## ACTIVITY:
Exactly as written, copy the lines of the data below from the first through the one containing "Locate the white rolling cart.".

(Dataset records)
******************************

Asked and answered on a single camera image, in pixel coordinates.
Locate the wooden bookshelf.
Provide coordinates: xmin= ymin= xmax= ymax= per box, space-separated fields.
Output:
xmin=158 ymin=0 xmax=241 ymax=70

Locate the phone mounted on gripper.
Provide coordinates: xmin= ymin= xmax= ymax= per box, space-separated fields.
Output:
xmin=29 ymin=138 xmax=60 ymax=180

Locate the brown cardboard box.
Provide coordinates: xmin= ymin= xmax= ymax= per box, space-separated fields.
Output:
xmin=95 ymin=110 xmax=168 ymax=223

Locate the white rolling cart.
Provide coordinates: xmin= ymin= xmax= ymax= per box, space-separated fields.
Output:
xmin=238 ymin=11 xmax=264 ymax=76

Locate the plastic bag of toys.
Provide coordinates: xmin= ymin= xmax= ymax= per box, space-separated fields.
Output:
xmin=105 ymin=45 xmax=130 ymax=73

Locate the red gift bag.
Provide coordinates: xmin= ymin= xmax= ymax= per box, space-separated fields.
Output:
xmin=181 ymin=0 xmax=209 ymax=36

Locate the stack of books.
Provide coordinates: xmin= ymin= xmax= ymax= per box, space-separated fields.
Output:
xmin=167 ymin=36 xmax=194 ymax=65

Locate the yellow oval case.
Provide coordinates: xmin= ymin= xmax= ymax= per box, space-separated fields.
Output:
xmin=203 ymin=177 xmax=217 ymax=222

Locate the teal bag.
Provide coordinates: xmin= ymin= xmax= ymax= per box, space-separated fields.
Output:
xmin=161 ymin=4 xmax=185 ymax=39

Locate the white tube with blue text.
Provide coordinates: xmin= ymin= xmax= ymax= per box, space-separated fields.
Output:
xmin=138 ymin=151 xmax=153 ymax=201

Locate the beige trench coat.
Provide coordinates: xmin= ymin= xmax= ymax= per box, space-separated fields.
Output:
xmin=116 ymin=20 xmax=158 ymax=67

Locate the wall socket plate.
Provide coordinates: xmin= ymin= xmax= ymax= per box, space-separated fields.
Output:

******************************

## RESULT OF THIS TASK:
Asked and answered on a single camera image, in pixel coordinates.
Locate the wooden bookshelf.
Provide coordinates: xmin= ymin= xmax= ymax= per box, space-separated fields.
Output:
xmin=158 ymin=0 xmax=241 ymax=70

Locate the phone mounted on gripper.
Provide coordinates: xmin= ymin= xmax= ymax= per box, space-separated fields.
Output:
xmin=29 ymin=138 xmax=60 ymax=180

Locate the brown cardboard box.
Provide coordinates: xmin= ymin= xmax= ymax= per box, space-separated fields.
Output:
xmin=95 ymin=110 xmax=168 ymax=223

Locate the white rolling cart.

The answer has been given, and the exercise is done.